*Exercise aim*
What are the lines from the top of the entries through the one with "thing at (212, 64), step"? Write them out exactly, with no pictures.

Stored dataset items
==============================

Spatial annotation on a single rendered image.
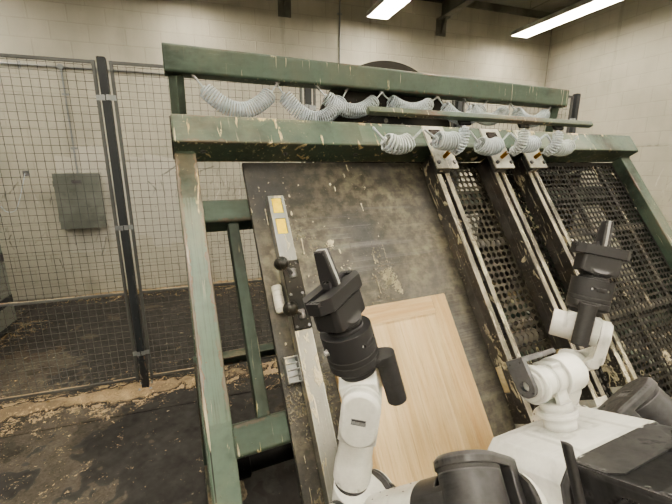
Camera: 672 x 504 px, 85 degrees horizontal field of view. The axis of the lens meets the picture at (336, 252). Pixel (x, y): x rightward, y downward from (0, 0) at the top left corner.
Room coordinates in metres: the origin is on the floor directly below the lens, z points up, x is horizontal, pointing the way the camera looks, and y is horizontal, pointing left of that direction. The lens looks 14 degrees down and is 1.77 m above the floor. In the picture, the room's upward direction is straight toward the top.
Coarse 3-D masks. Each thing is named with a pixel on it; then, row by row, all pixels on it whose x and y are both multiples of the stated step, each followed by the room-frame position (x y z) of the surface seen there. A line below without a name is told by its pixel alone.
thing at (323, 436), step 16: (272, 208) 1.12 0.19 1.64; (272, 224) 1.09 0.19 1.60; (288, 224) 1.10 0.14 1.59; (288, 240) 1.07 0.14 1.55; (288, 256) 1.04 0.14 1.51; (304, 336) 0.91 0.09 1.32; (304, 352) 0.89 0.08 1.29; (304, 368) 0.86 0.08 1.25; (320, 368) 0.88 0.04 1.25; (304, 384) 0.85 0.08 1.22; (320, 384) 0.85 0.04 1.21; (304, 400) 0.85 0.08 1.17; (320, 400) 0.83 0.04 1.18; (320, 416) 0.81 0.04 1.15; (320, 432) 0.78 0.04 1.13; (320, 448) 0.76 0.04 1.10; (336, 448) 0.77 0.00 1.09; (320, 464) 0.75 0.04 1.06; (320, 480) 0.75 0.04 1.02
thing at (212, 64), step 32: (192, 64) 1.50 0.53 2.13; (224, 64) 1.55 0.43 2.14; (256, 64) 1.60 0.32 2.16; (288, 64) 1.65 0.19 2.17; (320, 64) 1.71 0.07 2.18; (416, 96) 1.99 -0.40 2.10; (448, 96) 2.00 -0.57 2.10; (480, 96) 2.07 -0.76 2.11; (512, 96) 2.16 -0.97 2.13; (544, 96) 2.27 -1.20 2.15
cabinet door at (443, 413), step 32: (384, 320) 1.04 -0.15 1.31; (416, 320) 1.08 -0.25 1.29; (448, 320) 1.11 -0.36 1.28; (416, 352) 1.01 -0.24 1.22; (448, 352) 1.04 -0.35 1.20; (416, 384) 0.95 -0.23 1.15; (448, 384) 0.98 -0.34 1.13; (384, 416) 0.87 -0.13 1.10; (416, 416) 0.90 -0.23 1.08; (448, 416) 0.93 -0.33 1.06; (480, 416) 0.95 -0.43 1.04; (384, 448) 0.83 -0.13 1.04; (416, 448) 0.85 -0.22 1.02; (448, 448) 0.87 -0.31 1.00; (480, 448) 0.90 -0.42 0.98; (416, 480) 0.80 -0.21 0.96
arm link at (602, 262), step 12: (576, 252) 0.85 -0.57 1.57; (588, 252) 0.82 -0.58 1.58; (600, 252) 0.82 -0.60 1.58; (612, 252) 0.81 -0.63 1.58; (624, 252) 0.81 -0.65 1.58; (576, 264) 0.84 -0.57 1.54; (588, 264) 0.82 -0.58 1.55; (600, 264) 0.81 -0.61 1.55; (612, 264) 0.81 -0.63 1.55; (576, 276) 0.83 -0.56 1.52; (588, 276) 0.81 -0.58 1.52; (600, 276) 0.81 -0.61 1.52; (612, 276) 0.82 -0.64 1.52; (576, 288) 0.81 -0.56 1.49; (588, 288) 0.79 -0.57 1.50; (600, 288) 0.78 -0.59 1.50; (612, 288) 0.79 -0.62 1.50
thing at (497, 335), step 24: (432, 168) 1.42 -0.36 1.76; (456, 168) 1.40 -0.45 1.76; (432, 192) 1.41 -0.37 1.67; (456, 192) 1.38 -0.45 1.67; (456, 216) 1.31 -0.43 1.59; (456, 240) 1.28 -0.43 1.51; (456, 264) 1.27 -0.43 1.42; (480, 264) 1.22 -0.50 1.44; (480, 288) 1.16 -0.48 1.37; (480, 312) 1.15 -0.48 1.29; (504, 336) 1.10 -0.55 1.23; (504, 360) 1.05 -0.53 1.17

==============================

*Solution for this task*
Spatial annotation on a single rendered image.
Camera: 672 x 504 px, 85 degrees horizontal field of view. The axis of the lens meets the picture at (336, 252). Pixel (x, y): x rightward, y downward from (0, 0) at the top left corner.
Room coordinates in metres: the origin is on the floor directly below the lens, z points up, x is horizontal, pointing the way the camera looks, and y is horizontal, pointing left of that direction. The lens looks 14 degrees down and is 1.77 m above the floor. In the picture, the room's upward direction is straight toward the top.
Coarse 3-D masks. Each thing is named with a pixel on it; then, row by row, all pixels on it whose x and y are both multiples of the stated step, each followed by the room-frame position (x y z) of the surface seen there. A line below without a name is told by its pixel alone.
thing at (323, 436), step 16: (272, 208) 1.12 0.19 1.64; (272, 224) 1.09 0.19 1.60; (288, 224) 1.10 0.14 1.59; (288, 240) 1.07 0.14 1.55; (288, 256) 1.04 0.14 1.51; (304, 336) 0.91 0.09 1.32; (304, 352) 0.89 0.08 1.29; (304, 368) 0.86 0.08 1.25; (320, 368) 0.88 0.04 1.25; (304, 384) 0.85 0.08 1.22; (320, 384) 0.85 0.04 1.21; (304, 400) 0.85 0.08 1.17; (320, 400) 0.83 0.04 1.18; (320, 416) 0.81 0.04 1.15; (320, 432) 0.78 0.04 1.13; (320, 448) 0.76 0.04 1.10; (336, 448) 0.77 0.00 1.09; (320, 464) 0.75 0.04 1.06; (320, 480) 0.75 0.04 1.02
thing at (212, 64), step 32: (192, 64) 1.50 0.53 2.13; (224, 64) 1.55 0.43 2.14; (256, 64) 1.60 0.32 2.16; (288, 64) 1.65 0.19 2.17; (320, 64) 1.71 0.07 2.18; (416, 96) 1.99 -0.40 2.10; (448, 96) 2.00 -0.57 2.10; (480, 96) 2.07 -0.76 2.11; (512, 96) 2.16 -0.97 2.13; (544, 96) 2.27 -1.20 2.15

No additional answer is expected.